Je trouvais la citation fort pertinente, car l’enseignant représente à plusieurs égards le modèle auquel les apprenants s’identifient.

00 en classe
Crédits d’image: CestFranc (Blogue de l’APFV)

L’auteure couvre dans son article plusieurs points, qui m’ont sincèrement rappelés mes premières classes, mes premières consignes, mes premières incompréhensions et mes premiers sentiments d’injustice face à certaines demandes de la part de la plupart de mes professeurs.

Je ne fais aucune promotion d’insubordination ou de rejet des règles de vie d’une collectivité, la classe en l’occurrence dans cet exemple.

 Les règlements existent pour dernier recours et non pas pour les mettre en première ligne avant d’user du fameux gros bon sens. Quel que soit l’âge de la personne, il existe un moyen (une pédagogie dirions-nous ?) qui considère l’écolier ou l’apprenant comme co-responsable d’une règle de vie commune. Si nous, en tant qu’éducateurs avons la responsabilité de couvrir la matière, ce ne sont pas les règlements rigides qui nous permettrons de réussir notre mandat !
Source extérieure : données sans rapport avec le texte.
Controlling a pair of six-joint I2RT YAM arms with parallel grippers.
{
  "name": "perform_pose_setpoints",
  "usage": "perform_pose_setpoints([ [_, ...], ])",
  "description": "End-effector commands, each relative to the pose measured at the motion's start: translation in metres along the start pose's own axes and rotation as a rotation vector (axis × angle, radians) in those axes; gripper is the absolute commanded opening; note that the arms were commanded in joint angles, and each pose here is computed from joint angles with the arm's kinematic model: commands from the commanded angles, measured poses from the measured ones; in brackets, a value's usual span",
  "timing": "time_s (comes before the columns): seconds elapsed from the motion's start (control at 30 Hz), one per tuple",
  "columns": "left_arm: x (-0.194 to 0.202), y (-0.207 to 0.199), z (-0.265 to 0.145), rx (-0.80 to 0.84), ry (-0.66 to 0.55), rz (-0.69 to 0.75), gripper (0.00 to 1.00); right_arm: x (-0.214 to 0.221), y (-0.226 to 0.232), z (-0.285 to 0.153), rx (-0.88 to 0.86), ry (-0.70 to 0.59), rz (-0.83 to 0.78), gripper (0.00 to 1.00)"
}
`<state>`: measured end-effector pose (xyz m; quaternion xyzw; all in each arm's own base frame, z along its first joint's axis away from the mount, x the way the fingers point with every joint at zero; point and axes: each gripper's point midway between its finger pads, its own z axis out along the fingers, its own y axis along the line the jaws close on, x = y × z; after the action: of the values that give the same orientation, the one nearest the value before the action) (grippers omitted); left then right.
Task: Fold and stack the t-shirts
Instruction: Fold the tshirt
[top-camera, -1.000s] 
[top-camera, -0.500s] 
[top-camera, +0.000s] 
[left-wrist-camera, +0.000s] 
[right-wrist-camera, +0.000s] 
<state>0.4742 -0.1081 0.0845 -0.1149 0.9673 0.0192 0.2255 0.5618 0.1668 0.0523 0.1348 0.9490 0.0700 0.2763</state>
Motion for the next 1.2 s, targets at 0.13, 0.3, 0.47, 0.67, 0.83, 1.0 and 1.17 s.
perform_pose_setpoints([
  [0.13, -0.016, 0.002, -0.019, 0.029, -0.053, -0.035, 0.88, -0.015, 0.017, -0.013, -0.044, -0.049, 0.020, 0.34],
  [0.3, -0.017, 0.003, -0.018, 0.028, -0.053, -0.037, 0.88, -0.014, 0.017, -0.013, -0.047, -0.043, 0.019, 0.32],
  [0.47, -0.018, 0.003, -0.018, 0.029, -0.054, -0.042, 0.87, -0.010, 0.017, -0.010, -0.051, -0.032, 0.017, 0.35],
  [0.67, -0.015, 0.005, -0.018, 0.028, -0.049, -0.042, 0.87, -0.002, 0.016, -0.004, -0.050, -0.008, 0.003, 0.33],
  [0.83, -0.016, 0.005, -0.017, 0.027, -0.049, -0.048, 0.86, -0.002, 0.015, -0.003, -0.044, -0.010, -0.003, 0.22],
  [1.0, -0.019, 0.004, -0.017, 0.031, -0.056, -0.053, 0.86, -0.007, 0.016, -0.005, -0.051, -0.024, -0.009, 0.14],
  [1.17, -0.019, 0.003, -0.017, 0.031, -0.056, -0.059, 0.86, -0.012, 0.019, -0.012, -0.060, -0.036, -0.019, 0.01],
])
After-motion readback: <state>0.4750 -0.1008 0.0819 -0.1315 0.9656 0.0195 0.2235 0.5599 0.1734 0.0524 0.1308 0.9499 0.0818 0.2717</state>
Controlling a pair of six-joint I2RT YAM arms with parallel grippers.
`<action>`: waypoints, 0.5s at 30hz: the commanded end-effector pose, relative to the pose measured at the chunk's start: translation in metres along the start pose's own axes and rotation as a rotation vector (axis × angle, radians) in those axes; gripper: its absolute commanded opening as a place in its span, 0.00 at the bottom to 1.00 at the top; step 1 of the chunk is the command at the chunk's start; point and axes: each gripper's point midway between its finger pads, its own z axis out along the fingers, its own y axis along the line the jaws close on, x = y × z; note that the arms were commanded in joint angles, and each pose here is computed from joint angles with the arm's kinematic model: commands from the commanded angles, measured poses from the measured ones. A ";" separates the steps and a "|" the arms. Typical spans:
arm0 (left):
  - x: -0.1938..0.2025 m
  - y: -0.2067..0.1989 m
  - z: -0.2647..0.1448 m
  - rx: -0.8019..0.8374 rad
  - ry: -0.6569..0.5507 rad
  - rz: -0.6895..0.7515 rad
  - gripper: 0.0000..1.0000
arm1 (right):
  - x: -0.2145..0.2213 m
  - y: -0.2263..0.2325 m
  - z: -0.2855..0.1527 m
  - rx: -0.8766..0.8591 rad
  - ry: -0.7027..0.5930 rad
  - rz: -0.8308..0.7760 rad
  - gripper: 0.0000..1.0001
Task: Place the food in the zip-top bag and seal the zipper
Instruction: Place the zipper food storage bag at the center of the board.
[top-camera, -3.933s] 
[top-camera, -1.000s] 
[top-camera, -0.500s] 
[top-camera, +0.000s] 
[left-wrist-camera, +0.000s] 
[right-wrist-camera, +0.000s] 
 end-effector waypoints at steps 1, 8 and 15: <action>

Je pense que l’école ou la salle de formation sont des lieux privilégiés pour permettre à la classe de se rappeler que nous sommes tous des personnes dignes du respect, mais tenus à nous engager au respect de nos limites et de la présence des autres.

Durant mes classes, j’avais souvent des adultes, car je m’occupais le plus souvent de formation professionnelle, j’avais à m’assurer que le cadre d’apprentissage permettrait d’éviter toutes sortes de conflits ou de situations désagréables pour l’ensemble des présents.

Il m’était facile de passer les consignes de la direction du centre de formation, fort directes et un semblant autoritaire cela n’aurait fait que pousser certaines personnes à défier les règles et faire le contraire.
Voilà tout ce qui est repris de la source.